EXERCISE PROMPT =>
Identify each line in the records below that contains the word "spaces", and copy it.

INFORMATION PROVIDED =>
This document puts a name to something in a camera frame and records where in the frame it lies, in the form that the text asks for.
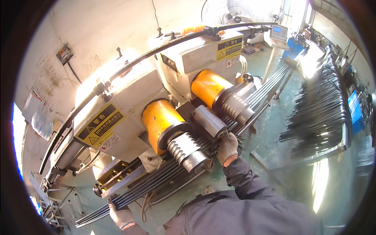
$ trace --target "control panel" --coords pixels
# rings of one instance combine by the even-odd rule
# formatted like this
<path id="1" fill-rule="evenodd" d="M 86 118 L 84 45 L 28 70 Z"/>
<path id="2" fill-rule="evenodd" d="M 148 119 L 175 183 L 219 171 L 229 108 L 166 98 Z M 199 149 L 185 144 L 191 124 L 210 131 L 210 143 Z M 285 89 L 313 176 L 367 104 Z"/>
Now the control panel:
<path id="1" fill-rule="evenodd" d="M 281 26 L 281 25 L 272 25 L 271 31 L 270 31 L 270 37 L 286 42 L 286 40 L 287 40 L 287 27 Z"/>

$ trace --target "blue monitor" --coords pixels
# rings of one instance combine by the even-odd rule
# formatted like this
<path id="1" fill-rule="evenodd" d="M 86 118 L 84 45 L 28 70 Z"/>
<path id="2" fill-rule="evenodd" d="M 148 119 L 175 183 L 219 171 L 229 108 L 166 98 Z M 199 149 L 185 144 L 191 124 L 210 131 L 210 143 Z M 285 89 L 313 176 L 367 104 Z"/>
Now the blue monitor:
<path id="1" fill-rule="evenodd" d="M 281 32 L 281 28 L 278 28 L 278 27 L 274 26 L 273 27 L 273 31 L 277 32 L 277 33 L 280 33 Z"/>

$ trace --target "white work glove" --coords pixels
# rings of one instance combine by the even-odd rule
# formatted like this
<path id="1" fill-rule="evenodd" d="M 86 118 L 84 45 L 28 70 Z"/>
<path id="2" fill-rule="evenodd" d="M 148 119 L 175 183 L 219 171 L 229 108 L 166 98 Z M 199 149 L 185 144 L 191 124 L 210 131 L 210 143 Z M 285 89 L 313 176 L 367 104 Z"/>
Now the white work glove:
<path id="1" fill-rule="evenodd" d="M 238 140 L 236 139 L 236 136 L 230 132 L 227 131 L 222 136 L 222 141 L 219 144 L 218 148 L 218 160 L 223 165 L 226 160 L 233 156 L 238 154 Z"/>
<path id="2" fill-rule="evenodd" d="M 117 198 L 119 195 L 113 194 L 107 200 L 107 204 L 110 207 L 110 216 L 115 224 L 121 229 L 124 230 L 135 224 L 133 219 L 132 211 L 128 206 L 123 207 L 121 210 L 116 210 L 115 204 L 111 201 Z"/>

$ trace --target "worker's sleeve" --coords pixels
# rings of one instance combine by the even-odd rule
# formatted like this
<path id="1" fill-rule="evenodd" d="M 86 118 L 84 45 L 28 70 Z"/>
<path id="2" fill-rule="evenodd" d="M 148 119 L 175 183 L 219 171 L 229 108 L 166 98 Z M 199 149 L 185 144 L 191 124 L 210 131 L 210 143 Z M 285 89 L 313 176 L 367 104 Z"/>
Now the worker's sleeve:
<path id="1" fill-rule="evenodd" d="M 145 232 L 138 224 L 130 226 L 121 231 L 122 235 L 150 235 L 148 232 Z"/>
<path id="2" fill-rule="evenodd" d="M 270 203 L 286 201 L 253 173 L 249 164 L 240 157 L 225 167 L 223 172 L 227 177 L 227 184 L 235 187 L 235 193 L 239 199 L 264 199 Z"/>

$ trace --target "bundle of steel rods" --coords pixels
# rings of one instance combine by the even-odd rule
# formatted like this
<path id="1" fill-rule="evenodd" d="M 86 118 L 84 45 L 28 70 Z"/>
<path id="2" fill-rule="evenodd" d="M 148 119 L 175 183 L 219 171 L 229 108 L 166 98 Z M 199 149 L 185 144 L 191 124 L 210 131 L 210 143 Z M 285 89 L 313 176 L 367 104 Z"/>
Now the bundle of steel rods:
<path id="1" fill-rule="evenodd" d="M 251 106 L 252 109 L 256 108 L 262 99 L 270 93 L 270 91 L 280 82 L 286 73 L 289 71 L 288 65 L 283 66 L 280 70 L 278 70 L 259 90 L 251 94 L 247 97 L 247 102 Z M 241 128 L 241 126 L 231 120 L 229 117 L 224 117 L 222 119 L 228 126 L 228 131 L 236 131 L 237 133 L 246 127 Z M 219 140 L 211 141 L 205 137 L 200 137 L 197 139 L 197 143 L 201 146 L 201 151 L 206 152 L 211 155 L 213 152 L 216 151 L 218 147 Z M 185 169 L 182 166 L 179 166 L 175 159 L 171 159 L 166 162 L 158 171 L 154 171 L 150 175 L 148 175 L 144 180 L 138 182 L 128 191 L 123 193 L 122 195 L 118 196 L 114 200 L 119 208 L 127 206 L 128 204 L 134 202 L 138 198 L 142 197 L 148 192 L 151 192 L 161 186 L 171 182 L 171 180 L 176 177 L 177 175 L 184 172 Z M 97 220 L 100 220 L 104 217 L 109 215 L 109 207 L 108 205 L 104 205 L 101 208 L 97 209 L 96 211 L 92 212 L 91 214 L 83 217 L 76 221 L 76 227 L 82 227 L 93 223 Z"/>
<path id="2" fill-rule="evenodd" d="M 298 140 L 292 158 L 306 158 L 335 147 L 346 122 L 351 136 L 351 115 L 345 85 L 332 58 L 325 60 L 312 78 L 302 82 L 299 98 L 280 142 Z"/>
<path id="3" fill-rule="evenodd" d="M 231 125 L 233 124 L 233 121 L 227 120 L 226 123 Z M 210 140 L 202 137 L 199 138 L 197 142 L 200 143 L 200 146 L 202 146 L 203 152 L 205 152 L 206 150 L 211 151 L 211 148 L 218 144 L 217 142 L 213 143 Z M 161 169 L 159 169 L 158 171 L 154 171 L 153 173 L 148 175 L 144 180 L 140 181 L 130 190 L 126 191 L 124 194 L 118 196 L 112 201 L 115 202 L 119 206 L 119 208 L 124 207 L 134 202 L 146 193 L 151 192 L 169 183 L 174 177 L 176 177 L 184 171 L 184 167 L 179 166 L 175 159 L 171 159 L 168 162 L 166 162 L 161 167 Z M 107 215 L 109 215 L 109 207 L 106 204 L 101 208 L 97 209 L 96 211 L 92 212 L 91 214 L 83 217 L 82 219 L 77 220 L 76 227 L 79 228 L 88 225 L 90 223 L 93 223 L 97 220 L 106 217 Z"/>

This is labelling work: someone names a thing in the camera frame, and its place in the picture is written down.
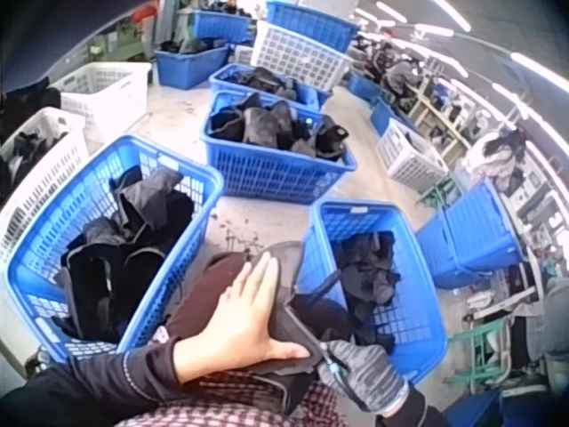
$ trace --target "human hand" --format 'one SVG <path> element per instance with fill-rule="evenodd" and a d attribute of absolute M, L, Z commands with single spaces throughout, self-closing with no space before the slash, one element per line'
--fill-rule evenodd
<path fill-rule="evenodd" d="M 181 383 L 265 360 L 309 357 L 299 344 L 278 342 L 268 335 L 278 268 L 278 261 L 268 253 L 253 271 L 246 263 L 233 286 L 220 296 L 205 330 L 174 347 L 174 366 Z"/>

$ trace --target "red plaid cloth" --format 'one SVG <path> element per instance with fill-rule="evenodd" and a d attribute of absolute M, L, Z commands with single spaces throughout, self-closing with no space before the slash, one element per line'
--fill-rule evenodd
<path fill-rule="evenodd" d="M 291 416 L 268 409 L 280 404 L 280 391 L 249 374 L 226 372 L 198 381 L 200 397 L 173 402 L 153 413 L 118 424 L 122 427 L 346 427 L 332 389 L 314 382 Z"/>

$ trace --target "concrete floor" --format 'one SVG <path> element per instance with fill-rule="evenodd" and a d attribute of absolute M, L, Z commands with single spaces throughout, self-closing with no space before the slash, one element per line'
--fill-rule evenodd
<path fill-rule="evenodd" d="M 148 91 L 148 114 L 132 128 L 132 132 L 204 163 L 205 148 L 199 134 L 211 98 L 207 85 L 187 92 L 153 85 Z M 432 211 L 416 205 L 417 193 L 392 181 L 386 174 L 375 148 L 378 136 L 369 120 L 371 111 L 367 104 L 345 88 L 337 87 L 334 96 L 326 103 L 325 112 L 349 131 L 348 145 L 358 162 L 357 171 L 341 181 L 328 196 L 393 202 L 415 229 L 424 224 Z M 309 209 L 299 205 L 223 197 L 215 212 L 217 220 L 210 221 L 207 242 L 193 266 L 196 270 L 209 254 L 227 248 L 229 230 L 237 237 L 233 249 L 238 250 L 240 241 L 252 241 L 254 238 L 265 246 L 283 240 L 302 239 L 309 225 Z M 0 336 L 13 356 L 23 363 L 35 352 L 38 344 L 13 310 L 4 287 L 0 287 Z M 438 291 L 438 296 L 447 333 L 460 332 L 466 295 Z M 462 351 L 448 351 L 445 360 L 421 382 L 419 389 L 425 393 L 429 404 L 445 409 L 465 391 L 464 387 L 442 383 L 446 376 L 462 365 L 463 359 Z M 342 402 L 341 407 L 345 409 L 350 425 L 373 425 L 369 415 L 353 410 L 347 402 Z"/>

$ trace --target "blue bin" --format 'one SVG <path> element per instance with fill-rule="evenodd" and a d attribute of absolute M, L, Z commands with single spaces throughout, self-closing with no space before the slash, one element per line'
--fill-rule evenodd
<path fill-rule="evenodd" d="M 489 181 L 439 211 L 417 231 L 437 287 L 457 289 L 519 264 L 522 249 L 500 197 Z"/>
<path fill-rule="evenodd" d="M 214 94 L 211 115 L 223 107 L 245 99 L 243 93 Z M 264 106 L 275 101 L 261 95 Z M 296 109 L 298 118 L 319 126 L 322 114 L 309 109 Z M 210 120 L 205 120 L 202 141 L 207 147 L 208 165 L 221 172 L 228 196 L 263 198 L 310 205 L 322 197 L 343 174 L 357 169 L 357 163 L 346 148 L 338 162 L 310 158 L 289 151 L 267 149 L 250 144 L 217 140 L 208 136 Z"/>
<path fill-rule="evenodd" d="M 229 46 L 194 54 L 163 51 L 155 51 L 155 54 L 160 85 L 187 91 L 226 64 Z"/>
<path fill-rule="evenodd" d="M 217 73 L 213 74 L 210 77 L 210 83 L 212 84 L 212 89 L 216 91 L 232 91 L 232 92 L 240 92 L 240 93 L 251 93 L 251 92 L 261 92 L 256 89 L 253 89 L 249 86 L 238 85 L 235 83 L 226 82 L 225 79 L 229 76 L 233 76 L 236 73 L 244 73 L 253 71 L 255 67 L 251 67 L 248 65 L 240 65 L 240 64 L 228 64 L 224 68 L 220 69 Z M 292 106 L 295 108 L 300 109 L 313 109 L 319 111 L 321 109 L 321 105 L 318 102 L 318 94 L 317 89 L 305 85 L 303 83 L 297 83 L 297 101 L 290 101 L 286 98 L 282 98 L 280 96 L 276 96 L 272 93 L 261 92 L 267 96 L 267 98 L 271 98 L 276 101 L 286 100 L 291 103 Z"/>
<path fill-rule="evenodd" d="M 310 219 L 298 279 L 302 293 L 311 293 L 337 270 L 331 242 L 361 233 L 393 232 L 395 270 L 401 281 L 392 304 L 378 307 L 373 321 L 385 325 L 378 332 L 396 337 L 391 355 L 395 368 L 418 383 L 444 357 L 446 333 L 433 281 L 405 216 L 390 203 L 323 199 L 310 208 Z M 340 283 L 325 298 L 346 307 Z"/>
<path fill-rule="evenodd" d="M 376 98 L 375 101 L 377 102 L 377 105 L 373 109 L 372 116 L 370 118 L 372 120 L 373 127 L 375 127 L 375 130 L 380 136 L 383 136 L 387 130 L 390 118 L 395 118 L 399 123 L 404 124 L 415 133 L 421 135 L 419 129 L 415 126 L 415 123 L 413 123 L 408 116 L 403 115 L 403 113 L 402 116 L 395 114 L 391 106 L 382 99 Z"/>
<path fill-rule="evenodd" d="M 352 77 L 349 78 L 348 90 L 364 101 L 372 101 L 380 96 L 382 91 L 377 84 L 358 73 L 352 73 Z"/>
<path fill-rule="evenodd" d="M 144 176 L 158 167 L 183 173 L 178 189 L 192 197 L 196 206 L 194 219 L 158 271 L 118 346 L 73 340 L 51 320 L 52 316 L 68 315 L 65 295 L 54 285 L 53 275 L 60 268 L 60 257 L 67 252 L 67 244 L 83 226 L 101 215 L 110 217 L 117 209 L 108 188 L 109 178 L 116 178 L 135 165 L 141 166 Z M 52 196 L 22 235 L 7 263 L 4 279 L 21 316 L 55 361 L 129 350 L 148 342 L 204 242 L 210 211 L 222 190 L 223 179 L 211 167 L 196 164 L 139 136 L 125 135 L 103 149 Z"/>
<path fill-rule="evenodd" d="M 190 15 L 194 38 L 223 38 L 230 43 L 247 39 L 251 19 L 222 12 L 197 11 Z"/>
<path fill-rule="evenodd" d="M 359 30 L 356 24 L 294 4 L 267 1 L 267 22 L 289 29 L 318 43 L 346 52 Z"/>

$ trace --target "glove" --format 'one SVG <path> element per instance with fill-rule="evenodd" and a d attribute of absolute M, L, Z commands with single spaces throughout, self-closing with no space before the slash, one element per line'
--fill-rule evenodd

RESPONSE TO THIS EXERCISE =>
$ trace --target "human hand" --format 'one SVG <path> element per instance with fill-rule="evenodd" and a d attribute of absolute M, L, Z commands with single spaces throughout, self-closing with no space before the slash, one element per line'
$ trace --target "red plaid cloth" --format 'one SVG <path> element per instance with fill-rule="evenodd" and a d attribute of absolute M, L, Z commands with single spaces throughout, self-closing with no space before the slash, one element per line'
$ trace --target "concrete floor" --format 'one SVG <path> element per instance with fill-rule="evenodd" and a d attribute of absolute M, L, Z commands with single spaces throughout, self-closing with no space before the slash, one element per line'
$ trace --target "blue bin" --format 'one SVG <path> element per instance with fill-rule="evenodd" and a d attribute of absolute M, L, Z commands with single spaces throughout, self-closing with no space before the slash, one element per line'
$ trace --target "glove" --format 'one SVG <path> element per instance with fill-rule="evenodd" and a d attribute of absolute M, L, Z commands with single spaces throughout, self-closing with no space before the slash, one element per line'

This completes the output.